In September 2016, U.S. district court judge Colleen McMahon ruled there was evidence that Sillerman likely misrepresented the go-private plan to inflate the company’s price and allowed a lawsuit by investors with the Guevoura Fund to move forward.

Sillerman’s actions signaled to the market that he “saw significant value in SFX. And because Sillerman was known as a savvy business mogul within the entertainment industry, his faith in the Company was interpreted as evidence that SFX was in fact valuable, even if that value was not yet reflected in the Company’s financial reports,” McMahon wrote.

In her ruling, McMahon said the buyout offer was likely made to distract attention from the company’s poor quarterly financial reports, which showed that SFX was bleeding money and attendance at its events dropping. She also criticized the investors and analysts watching the company, saying they “spent much of 2015 ignoring all indications that the Company was in a poor financial state” and ignored key developments like a decision by Moody’s to downgrade SFX’s credit rating -- a development that “under normal circumstances would be a significant red flag” for investors.

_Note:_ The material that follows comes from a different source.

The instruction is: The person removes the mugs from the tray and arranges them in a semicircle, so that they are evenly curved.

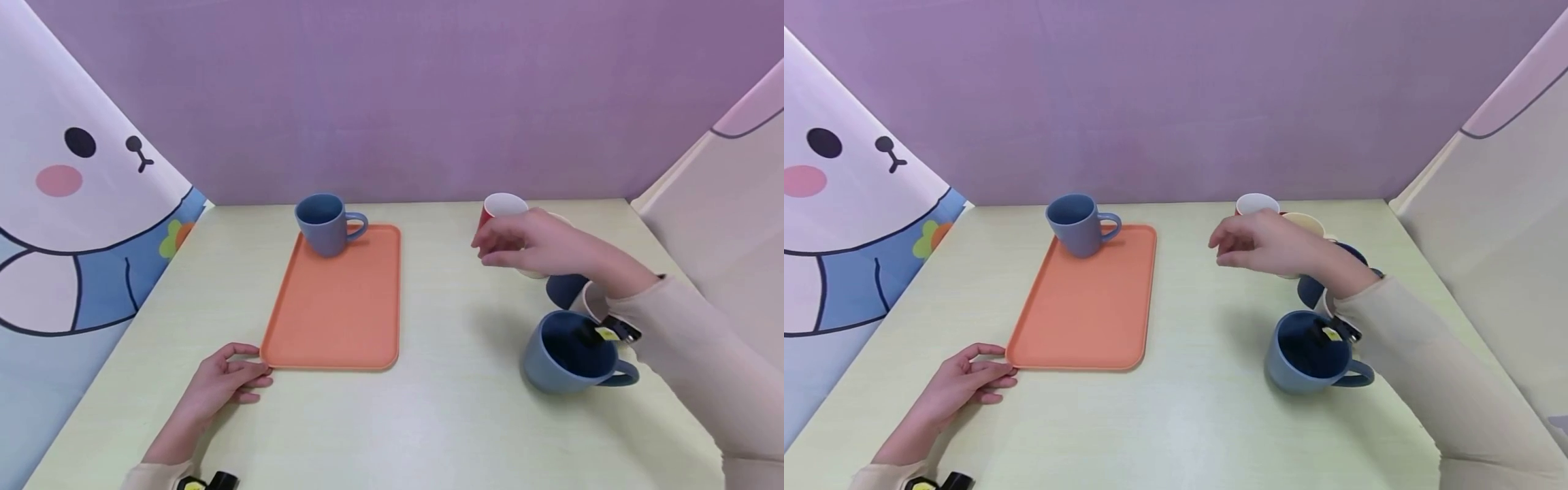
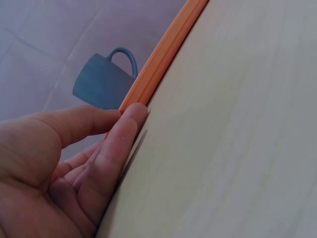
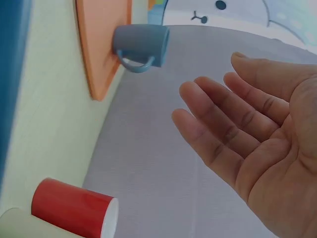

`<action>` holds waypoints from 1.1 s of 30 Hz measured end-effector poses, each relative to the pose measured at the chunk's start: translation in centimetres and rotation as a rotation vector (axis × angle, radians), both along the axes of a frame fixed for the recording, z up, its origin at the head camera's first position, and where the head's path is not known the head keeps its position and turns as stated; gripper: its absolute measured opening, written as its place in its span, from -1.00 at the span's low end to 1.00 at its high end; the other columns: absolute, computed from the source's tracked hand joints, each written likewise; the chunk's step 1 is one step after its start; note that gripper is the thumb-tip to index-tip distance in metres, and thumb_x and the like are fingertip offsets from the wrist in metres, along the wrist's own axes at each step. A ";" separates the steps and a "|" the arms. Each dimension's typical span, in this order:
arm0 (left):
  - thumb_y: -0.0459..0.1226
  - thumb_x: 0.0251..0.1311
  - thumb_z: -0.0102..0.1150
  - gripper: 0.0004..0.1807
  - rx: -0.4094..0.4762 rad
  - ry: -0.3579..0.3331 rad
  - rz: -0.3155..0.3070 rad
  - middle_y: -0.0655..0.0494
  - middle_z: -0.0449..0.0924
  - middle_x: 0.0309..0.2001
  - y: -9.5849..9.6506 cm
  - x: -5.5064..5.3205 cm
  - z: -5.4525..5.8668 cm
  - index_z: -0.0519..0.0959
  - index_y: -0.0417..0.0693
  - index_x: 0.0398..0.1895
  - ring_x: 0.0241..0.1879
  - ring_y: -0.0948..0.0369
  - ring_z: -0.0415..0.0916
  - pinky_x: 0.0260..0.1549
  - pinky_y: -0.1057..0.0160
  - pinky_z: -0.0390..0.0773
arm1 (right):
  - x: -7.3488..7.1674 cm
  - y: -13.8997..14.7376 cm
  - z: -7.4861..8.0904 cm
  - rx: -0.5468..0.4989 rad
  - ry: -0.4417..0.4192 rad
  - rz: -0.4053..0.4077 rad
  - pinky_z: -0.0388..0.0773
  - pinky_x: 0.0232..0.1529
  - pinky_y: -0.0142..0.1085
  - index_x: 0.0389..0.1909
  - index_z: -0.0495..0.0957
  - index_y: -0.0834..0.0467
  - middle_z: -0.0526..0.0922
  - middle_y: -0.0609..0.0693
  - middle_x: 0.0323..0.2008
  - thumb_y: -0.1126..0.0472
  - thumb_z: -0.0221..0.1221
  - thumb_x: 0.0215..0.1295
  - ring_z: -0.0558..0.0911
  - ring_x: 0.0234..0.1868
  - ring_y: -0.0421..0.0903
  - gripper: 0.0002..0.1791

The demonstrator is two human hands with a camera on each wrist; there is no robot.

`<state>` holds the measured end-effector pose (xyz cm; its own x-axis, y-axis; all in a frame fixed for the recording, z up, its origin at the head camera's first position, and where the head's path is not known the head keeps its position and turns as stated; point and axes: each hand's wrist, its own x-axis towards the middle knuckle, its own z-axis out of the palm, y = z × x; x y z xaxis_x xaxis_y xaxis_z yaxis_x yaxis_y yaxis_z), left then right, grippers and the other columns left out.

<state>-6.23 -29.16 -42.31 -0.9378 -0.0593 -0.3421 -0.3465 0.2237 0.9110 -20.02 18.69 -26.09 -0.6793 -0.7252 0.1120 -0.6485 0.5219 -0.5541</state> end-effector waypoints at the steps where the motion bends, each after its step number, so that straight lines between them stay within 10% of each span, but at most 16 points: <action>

Sillerman was eventually pushed out of the company by creditors and it re-emerged as LiveStyle in 2017 with entertainment veteran Randy Phillips at the helm. A year later, Sillerman was pushed into bankruptcy over an unpaid $7.4 million promissory note to React Presents during the SFX rollup. 

Lawsuits increasingly became a common part of his life, including a suit from a luxury real estate firm for breach of contract after he allegedly cut the firm out of a $114 million real estate deal without paying their commissions. In December 2016, former SFX board member Mitch Slater sued Sillerman for an unpaid $2.5 million loan from 2015. 

He was also starting to run afoul of the SEC -- an audit by the firm BDO of his company Function(x) found that Sillerman allegedly broke the law when he transferred $6.1 million into his own personal account and withdrew $500,000 in cash “with no explanation” and “no supporting documentation.” Sillerman settled the case with the SEC in June, agreeing to a $179,000 fine and a ban from holding an officer or director role at any public company.

“He was a good guy, but he knew he did bad things,” Estopinal tells Billboard, noting that Sillerman was suffering from the complications of throat surgery through all of the SFX misadventure. Unable to eat solid foods, he was prone to horrible coughing fits and had to eat through a feeding tube.

“There were people who told me, ‘I’m not doing a deal with this guy, he’s going to die,'” Estopinal says. “He was never really at 100%.”

Estopinal says he last saw Sillerman at a deposition, but he remembers sending Sillerman a note after the bankruptcy, acknowledging the failures of SFX while also thanking him for the opportunity to be part of the company.

His response?

“He replied with an email that said, ‘Can I borrow a dollar?’” Estopinal said. “That seemed to sum everything up."